MariaDB replication is one of the most popular high availability solutions for MariaDB and widely used by top companies like Booking.com and Google. It is very easy to set up, with some trade-offs on the ongoing maintenance like software upgrades, schema changes, topology changes, failover and recovery which have always been tricky. Nevertheless, with the right toolset, you should be able to handle the topology with ease. In this blog post, we are going to look into some tips to monitor MariaDB replication efficiently using ClusterControl.
Using the Topology Viewer
A replication setup consists of a number of roles. A node in a replication setup could be a:
- Master - The primary writer/reader.
- Backup master - A read-only slave with semi-sync replication, solely for master redundancy.
- Intermediate master - Replicate from a master, while other slaves replicate from this node.
- Binlog server - Only collect/store binlogs without serving data.
- Slave - Replicate from a master, and commonly set as read-only.
- Multi-source slave - Replicate from multiple masters.
Every role has its own responsibility and limitation and one must understand the correct topology when dealing with the database nodes. This is also true for the application as well, where the application has to write only to the master node at any given time. Thus, it's important to have an overview on which node is holding which role, so we don't screw up our database.

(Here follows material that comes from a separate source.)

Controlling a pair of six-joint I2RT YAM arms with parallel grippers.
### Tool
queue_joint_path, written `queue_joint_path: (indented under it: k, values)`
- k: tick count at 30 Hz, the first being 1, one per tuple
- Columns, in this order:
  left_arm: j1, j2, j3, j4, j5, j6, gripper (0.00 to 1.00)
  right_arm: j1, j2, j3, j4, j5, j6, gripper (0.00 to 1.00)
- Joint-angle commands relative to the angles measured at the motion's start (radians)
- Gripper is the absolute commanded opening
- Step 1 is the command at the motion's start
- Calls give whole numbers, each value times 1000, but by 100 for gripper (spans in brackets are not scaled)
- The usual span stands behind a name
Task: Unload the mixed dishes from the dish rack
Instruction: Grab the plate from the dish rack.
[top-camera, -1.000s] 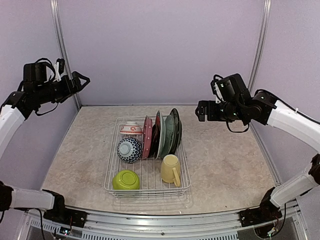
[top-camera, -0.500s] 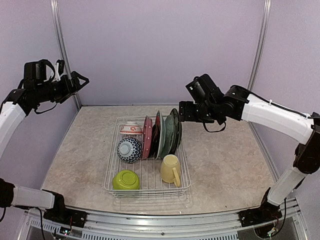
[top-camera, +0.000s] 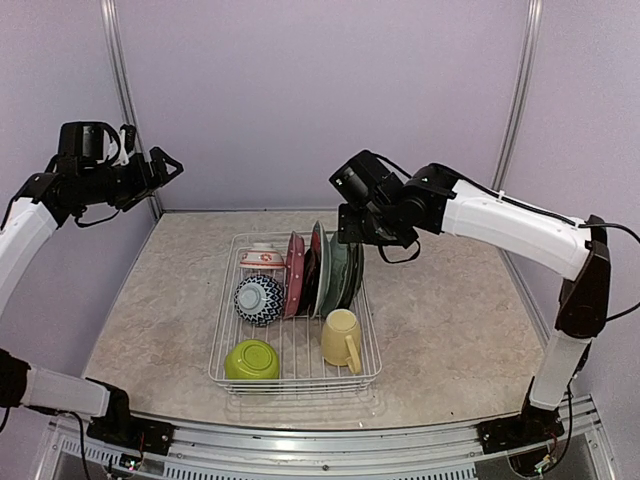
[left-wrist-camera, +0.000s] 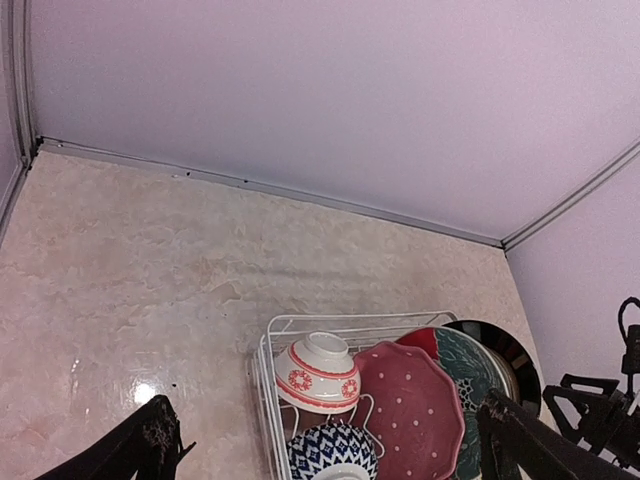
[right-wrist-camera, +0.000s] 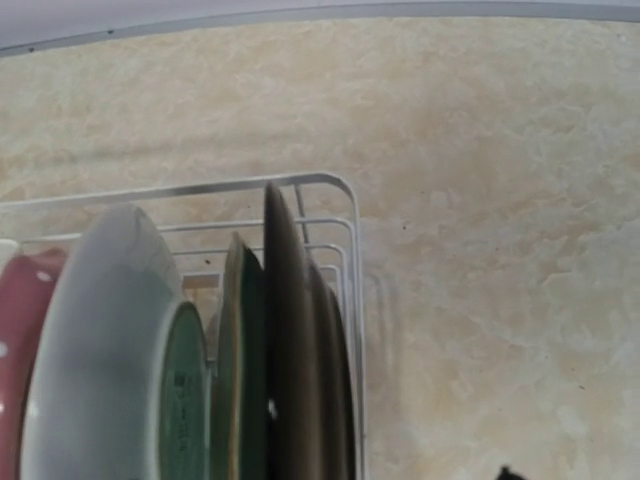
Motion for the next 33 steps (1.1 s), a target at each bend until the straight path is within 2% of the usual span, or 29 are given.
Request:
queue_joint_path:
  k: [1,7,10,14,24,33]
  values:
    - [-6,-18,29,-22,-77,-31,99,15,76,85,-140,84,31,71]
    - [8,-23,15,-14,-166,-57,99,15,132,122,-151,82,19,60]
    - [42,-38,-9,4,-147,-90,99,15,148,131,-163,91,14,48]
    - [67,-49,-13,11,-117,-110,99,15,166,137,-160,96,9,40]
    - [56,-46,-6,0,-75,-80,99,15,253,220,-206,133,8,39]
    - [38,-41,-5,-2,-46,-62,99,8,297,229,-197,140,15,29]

In ClusterControl, the Topology Viewer can give you an overview of the replication topology and its state, as shown in the following screenshot:
ClusterControl understands MariaDB replication and is able to visualize the topology with the correct replication data flow, as represented by the arrows pointed to the slave nodes. We can easily distinguish which node is the master, slaves and load balancers (MaxScale) in our replication setup. The green box indicates all the important services are running as expected with the assigned role.

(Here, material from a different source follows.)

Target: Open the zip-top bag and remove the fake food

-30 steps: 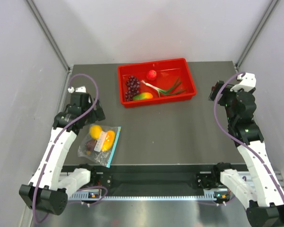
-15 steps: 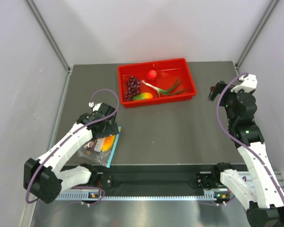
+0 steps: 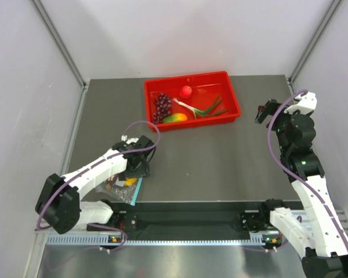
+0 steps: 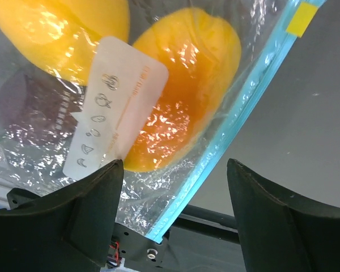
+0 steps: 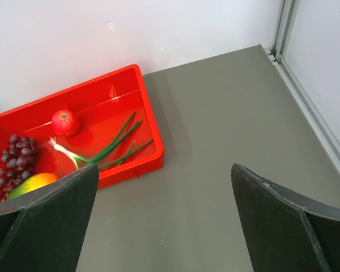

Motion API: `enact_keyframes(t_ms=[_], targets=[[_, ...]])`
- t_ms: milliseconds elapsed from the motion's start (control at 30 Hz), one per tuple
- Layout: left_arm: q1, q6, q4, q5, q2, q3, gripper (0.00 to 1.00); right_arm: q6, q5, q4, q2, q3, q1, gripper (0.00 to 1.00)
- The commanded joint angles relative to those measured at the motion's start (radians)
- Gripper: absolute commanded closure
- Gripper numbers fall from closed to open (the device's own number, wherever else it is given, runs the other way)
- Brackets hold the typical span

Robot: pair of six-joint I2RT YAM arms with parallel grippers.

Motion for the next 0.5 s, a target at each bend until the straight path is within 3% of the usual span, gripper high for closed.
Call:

Consider the following screenshot where a number of our nodes are having problems:
ClusterControl will immediately tell you what is wrong with the current topology. One of the slaves (red box) is showing "Slave IO Running" as No, to indicate some connectivity issue to replicate from the master. While the yellow box shows our MaxScale service is not running. We can also tell the MaxScale versions are not identical for both nodes. You can also perform management tasks by clicking on the gear icon (top right on every box) directly which reduces the risks of picking up a wrong node.
Replication Lag
This is the most important thing if you rely on data replication consistency. Replication lag occurs when the slaves cannot keep up with the updates happening on the master. Unapplied changes accumulate in the slaves' relay logs and the version of the database on the slaves becomes increasingly different from the master.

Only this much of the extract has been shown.